TO DO -
Only one span of the material below is wanted. Output it exactly, from the line with "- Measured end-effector" through the line with "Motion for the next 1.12", without any pictures.

GIVEN DATA -
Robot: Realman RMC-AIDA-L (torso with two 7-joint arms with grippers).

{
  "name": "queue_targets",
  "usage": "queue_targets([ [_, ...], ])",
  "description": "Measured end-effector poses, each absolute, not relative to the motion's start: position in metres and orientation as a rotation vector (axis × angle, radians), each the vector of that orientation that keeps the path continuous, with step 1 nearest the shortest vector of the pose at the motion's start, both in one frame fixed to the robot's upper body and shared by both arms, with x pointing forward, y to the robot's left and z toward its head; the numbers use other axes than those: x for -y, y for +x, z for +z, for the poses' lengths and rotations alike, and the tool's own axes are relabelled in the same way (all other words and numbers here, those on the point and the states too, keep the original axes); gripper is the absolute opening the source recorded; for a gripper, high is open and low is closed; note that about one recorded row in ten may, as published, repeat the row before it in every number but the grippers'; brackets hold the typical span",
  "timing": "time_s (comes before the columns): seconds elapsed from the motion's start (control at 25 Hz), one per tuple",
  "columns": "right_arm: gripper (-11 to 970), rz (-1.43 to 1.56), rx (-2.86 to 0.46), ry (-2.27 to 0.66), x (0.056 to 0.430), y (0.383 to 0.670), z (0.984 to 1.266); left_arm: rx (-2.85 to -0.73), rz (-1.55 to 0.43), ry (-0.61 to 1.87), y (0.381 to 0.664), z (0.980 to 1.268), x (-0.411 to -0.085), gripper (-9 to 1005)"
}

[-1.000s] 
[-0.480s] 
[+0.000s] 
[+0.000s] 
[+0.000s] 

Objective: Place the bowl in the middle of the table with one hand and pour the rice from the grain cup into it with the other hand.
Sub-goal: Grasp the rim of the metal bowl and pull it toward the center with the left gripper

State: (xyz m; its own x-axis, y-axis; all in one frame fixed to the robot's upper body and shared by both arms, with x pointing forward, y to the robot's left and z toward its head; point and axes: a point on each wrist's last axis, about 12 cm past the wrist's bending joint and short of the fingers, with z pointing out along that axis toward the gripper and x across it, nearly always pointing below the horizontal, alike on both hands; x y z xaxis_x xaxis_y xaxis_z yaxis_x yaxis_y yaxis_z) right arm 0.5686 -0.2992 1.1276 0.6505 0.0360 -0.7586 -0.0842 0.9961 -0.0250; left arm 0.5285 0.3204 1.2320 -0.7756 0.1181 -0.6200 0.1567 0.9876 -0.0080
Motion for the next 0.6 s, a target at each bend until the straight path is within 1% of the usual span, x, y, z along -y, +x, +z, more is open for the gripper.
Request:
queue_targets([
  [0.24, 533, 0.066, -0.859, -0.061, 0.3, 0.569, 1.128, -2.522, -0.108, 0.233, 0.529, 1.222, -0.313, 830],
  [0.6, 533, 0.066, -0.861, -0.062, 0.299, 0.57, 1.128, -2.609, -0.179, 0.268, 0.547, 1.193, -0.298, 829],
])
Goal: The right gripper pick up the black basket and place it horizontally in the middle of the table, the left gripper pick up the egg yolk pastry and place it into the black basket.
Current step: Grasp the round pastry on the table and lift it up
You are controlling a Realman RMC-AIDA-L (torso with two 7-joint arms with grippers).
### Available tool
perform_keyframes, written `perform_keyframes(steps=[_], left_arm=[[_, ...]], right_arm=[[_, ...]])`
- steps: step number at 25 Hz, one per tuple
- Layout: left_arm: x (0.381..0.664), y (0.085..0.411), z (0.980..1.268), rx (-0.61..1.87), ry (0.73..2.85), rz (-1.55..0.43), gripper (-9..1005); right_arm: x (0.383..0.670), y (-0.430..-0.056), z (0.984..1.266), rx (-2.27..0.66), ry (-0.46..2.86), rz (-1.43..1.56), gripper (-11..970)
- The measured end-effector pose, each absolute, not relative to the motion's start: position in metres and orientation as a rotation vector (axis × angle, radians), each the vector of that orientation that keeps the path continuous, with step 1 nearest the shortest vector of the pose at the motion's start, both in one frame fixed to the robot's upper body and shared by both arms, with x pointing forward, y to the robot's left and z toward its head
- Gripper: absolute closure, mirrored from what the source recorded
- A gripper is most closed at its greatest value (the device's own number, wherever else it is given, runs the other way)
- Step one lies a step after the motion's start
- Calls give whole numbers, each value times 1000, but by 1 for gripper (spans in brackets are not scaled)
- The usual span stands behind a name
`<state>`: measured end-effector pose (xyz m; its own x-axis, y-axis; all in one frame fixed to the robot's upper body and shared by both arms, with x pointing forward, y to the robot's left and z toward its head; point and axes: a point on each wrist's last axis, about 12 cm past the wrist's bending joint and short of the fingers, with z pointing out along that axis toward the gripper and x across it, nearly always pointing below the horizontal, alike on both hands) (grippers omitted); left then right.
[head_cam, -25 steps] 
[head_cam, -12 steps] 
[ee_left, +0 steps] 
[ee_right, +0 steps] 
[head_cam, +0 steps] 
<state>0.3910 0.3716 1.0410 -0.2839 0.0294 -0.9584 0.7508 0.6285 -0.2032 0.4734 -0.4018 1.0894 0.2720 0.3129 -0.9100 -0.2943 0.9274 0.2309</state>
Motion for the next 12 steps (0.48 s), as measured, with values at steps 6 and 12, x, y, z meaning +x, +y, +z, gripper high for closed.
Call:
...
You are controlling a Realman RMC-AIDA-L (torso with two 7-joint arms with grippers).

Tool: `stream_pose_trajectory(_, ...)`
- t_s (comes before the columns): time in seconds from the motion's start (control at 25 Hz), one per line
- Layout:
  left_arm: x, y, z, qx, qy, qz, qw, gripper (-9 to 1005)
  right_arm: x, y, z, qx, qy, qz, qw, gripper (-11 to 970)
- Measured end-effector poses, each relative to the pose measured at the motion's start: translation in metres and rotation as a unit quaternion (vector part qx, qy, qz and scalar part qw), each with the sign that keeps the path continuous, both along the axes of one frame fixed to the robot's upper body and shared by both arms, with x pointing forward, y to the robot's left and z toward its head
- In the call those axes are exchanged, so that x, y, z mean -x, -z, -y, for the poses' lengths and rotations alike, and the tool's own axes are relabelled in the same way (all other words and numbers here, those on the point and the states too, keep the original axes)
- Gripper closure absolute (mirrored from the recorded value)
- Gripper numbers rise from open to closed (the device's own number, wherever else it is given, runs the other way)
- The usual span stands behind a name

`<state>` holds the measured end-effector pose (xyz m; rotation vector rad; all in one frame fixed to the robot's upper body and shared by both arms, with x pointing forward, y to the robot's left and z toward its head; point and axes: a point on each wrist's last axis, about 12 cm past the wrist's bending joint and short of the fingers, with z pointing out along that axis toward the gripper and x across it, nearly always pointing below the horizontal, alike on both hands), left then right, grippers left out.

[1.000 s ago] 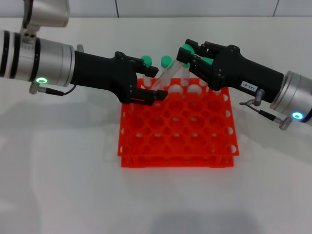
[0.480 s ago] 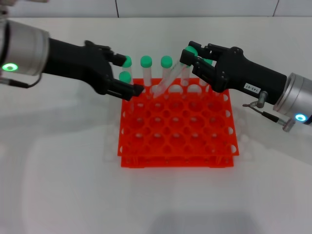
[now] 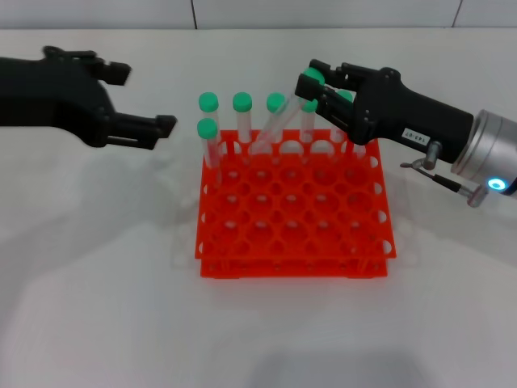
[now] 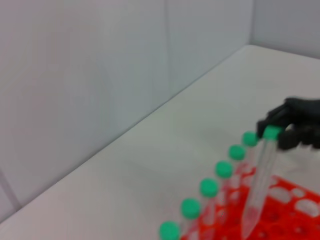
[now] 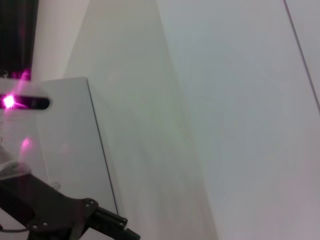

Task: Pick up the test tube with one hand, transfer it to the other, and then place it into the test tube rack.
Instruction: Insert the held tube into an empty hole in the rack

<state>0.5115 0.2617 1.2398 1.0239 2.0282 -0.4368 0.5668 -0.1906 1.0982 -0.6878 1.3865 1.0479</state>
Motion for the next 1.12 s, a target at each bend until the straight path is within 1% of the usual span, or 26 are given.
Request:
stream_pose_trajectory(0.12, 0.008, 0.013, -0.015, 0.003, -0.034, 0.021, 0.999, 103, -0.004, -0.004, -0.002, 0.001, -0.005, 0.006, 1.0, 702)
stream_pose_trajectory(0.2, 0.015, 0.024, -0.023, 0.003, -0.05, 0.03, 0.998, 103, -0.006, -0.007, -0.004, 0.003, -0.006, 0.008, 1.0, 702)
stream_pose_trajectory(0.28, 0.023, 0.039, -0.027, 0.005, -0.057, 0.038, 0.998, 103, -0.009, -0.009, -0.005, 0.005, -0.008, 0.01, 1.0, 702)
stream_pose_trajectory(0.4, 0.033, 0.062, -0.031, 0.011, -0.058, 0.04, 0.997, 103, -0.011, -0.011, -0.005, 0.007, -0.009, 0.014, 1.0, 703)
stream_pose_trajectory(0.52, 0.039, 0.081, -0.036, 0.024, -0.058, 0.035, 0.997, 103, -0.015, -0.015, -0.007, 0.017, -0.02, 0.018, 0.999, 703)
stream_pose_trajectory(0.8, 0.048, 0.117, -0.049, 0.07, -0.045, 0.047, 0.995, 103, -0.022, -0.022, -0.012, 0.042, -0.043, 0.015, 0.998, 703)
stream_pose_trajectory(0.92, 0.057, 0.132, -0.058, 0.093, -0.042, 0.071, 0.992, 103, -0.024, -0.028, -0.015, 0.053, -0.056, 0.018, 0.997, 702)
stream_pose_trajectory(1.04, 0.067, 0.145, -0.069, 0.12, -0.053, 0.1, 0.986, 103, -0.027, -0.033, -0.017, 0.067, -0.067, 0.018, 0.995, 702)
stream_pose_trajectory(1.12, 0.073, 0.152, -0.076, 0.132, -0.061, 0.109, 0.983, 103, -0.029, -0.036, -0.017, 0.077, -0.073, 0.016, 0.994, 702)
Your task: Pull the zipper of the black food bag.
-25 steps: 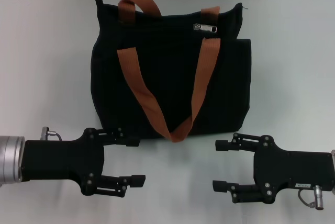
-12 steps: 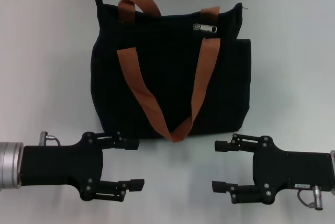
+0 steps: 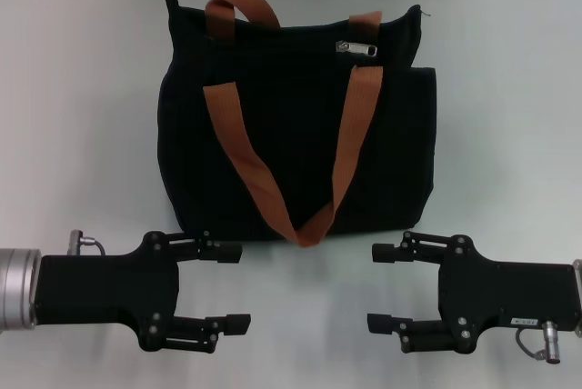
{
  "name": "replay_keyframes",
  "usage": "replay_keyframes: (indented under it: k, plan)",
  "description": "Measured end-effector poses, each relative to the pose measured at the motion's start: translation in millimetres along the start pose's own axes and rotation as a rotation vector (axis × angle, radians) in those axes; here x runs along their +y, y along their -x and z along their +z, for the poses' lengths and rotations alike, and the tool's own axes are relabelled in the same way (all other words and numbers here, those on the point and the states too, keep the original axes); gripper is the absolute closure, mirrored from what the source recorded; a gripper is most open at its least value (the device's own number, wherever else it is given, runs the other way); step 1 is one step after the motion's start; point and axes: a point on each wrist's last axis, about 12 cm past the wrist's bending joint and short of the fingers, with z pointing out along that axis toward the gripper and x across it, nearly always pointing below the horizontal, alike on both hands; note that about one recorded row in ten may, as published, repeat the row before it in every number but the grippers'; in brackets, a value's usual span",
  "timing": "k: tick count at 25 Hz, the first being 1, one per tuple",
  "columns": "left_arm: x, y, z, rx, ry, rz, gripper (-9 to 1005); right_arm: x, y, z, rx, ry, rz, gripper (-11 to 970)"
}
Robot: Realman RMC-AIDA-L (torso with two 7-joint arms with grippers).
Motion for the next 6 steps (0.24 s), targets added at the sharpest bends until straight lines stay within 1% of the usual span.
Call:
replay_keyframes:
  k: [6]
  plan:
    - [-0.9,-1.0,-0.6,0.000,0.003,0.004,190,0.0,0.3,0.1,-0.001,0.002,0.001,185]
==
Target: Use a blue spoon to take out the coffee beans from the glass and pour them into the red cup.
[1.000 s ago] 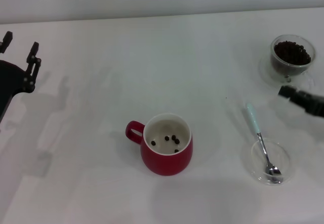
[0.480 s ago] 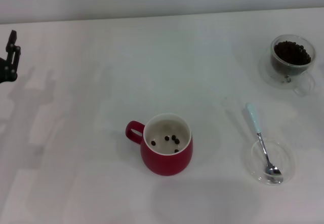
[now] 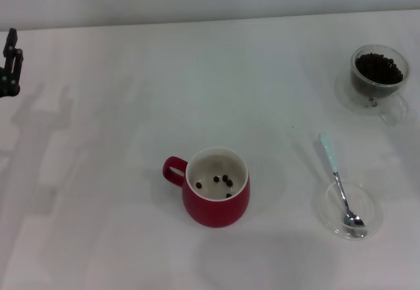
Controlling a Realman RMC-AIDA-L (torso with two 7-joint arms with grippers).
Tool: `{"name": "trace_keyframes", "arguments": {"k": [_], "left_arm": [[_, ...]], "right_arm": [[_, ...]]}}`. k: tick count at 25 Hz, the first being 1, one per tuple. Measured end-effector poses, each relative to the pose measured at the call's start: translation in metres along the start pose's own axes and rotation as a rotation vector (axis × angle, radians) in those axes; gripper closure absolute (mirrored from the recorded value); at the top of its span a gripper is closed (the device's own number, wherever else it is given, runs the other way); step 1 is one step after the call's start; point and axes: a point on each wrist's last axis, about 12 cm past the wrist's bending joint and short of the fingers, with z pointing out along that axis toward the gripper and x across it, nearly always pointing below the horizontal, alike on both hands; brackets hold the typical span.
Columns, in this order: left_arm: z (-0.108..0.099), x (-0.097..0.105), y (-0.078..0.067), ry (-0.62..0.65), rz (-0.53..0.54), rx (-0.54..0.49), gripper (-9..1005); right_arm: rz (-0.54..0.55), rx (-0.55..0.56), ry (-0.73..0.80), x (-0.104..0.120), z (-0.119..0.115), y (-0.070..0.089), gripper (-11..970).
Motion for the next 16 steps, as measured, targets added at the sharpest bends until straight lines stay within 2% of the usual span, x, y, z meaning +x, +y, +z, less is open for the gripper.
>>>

RESPONSE BOX -
- Measured end-effector poses, each relative to the pose measured at the motion's start: translation in metres and rotation as a unit quaternion (vector part qx, qy, qz and scalar part qw), each with the sign that keeps the path continuous, both along the axes of one frame fixed to the robot's upper body and shared by both arms, with x pointing forward, y to the robot's left and z toward its head
- In the call those axes are exchanged, so that x, y, z mean -x, -z, -y, for the poses' lengths and rotations alike, and the tool's own axes are relabelled in the same way (all other words and numbers here, those on the point and the states too, keep the original axes)
- Gripper closure absolute (mirrored from the recorded value)
- Gripper numbers rise from open to closed (the device's own number, wherever else it is given, runs the other way)
- The usual span stands behind a name

`<state>` holds the measured end-effector pose (xyz m; rotation vector rad; all in one frame fixed to the robot's upper body and shared by both arms, with x pointing forward, y to the robot's left and z toward its head; point and axes: a point on each wrist's last axis, about 12 cm past the wrist's bending joint and short of the fingers, with z pointing out along that axis toward the gripper and x across it, nearly always pointing below the horizontal, alike on both hands), left then right, grippers left out.

[1.000 s ago] 
[0.480 s ago] 
[now] 
[now] 
[now] 

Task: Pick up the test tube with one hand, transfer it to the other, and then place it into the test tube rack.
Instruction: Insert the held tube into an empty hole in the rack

<state>0.5115 0.2617 1.2398 1.0239 2.0282 -0.4368 0.5668 -0.1906 1.0982 -0.6878 1.3865 1.0479</state>
Motion for the next 1.12 s, a target at each bend until the straight path is within 1% of the usual span, or 26 are given.

No additional output is expected.